The first type is the best practices defined by non-profit organizations and industry consortiums like the Data Quality Assessment Framework (DQAF) developed by the International Monetary Fund (IMF). This framework is comprehensive and helpful, but it’s also conceptual and traces its origins back to 1997 when data engineering was quite different.
The second type is open-source projects such as Apache Griffin, initially developed by eBay and accepted as an Apache Incubator Project in 2016. It works with batch and streaming data and defines a Domain-Specific Language (DSL) for data quality checks.
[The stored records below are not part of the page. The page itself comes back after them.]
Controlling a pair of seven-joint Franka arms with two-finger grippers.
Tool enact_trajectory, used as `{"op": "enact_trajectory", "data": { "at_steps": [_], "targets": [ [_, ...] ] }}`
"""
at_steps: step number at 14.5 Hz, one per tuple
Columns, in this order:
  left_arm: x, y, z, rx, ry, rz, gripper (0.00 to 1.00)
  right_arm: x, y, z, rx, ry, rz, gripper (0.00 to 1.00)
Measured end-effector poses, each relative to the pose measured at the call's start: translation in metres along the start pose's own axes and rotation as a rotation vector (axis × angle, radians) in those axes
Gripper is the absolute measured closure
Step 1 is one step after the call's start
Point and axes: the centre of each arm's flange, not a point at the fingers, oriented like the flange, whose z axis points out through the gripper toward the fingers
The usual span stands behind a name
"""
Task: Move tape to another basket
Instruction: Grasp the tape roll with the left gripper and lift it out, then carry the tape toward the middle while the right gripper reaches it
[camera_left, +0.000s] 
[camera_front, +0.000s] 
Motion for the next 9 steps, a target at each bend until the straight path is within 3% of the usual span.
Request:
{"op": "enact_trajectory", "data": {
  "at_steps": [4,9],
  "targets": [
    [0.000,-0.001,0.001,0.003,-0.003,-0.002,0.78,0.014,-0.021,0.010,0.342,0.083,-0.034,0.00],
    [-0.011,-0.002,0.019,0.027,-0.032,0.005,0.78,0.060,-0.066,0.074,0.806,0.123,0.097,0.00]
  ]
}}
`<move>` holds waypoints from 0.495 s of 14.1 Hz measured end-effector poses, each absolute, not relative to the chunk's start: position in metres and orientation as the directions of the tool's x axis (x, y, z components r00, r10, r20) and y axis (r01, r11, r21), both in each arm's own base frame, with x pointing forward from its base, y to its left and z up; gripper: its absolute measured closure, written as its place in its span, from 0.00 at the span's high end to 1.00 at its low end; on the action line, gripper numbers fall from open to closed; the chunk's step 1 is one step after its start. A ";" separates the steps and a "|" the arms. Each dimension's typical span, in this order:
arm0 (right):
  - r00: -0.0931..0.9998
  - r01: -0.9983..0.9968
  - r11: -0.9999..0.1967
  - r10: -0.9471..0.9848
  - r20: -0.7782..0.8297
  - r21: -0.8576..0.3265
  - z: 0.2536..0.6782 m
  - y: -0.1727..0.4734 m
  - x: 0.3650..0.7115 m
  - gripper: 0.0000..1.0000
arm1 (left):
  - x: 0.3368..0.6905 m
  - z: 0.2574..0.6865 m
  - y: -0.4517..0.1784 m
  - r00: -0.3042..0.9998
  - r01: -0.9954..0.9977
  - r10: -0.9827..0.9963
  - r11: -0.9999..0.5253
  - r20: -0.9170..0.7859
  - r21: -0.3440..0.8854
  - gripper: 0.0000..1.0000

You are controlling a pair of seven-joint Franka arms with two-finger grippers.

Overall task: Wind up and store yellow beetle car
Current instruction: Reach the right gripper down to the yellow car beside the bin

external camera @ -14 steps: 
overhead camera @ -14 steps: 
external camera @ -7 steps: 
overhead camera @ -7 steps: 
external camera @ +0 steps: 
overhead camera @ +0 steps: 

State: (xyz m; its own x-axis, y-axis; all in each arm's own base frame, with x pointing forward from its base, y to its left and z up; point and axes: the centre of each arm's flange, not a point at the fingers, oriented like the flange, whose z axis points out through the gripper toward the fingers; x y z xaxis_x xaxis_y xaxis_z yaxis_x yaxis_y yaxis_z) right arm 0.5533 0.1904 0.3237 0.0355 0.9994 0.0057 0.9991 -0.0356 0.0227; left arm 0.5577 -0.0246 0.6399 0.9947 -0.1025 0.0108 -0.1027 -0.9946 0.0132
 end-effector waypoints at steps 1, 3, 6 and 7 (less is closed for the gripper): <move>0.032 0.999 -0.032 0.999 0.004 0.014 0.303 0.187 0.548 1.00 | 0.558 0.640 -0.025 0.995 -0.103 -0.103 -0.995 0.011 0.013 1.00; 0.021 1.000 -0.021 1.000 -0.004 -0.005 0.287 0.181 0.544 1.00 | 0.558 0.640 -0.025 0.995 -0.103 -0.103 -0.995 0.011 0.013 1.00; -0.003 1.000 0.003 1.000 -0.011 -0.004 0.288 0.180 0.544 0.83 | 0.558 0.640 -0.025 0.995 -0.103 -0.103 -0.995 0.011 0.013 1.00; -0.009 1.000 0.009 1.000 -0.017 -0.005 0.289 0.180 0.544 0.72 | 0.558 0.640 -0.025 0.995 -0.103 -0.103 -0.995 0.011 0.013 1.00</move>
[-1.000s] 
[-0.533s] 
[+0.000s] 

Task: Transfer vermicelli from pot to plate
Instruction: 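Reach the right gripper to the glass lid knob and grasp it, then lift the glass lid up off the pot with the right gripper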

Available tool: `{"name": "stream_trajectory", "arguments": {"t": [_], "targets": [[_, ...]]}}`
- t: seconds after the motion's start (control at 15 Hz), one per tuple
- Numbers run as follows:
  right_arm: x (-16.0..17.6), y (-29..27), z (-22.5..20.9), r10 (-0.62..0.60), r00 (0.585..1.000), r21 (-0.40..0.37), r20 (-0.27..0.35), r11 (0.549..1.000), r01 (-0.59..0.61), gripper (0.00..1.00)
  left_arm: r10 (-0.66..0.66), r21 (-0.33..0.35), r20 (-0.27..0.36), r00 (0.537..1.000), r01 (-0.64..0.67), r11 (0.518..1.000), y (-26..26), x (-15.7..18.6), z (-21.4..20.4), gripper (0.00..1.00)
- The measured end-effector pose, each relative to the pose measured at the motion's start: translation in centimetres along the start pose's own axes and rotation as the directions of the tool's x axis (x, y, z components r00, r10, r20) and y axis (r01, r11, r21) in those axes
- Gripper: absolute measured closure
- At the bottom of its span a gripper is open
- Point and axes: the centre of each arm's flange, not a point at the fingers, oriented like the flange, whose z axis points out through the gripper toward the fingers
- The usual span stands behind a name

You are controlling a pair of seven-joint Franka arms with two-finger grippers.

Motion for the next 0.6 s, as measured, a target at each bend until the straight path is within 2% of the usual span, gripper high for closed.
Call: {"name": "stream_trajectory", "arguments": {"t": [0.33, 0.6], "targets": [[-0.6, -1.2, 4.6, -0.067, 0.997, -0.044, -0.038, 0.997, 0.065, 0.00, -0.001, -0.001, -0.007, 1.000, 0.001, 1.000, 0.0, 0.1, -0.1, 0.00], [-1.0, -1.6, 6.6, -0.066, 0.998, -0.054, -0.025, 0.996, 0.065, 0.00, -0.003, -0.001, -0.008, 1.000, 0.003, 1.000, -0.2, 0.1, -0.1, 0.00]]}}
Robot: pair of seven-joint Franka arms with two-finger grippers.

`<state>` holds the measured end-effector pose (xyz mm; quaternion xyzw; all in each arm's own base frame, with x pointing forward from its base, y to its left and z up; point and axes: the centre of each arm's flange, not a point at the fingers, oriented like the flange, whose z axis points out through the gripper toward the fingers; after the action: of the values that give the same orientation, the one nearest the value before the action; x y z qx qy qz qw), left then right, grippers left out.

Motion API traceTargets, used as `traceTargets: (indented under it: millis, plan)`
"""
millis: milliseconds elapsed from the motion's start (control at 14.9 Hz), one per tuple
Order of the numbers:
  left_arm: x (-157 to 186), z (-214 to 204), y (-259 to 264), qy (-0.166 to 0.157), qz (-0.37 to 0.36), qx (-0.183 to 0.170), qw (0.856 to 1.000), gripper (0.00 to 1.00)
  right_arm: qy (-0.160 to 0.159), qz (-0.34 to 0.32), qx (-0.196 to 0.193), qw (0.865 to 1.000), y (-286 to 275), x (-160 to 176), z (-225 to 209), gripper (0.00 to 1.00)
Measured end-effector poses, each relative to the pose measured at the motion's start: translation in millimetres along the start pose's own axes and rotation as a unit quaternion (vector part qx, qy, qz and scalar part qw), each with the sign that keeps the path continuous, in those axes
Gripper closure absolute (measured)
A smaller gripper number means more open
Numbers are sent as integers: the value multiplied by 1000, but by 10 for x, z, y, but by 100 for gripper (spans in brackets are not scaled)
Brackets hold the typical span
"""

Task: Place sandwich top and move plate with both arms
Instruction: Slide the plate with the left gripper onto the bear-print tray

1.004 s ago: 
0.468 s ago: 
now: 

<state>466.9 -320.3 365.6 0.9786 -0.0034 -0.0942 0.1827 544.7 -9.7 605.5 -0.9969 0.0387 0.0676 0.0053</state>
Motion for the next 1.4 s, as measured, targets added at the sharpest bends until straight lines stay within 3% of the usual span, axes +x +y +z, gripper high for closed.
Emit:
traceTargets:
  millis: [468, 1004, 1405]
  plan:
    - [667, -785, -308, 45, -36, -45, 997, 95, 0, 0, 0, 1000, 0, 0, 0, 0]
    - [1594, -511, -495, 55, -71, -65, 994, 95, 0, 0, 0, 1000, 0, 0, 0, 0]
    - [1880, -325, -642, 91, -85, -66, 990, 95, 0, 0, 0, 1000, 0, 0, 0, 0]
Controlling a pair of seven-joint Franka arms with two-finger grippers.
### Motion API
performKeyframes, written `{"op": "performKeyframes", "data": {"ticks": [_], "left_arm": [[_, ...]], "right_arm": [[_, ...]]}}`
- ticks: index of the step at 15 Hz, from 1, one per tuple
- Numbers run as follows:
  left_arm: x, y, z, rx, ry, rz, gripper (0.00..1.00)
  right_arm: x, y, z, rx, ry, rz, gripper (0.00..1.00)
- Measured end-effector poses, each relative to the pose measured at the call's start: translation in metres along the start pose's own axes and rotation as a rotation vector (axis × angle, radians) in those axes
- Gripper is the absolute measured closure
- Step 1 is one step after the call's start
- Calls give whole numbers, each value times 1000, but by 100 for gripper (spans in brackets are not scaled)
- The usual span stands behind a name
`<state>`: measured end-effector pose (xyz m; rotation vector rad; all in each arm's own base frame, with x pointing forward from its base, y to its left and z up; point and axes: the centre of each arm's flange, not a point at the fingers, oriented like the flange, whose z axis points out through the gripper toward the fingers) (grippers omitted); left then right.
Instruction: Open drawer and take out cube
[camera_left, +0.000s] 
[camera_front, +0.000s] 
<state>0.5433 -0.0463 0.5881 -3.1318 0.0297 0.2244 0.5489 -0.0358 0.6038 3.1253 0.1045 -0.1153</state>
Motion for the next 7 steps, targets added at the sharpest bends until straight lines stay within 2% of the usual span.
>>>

It is free, but the downside is that it requires data engineers to commit to deploying and supporting a significant project independently.

Modern data pipelines ingest data at different velocities and simultaneously employ a dozen technologies to ingest, cleanse, transform, schedule, analyze, and store data, creating a complex process that requires a practical, flexible, extensible, and well-supported data quality framework.

In this article, we’ll cover the best practices provided by data frameworks like DQAF relevant to modern data pipelines, share practical code examples for tasks such as profiling and enriching data (in Python for Apache Spark), and introduce a data quality framework capable of combining data lineage with operational insights to perform quality checks on data at rest and data in motion to determine the root cause of typical data quality problems.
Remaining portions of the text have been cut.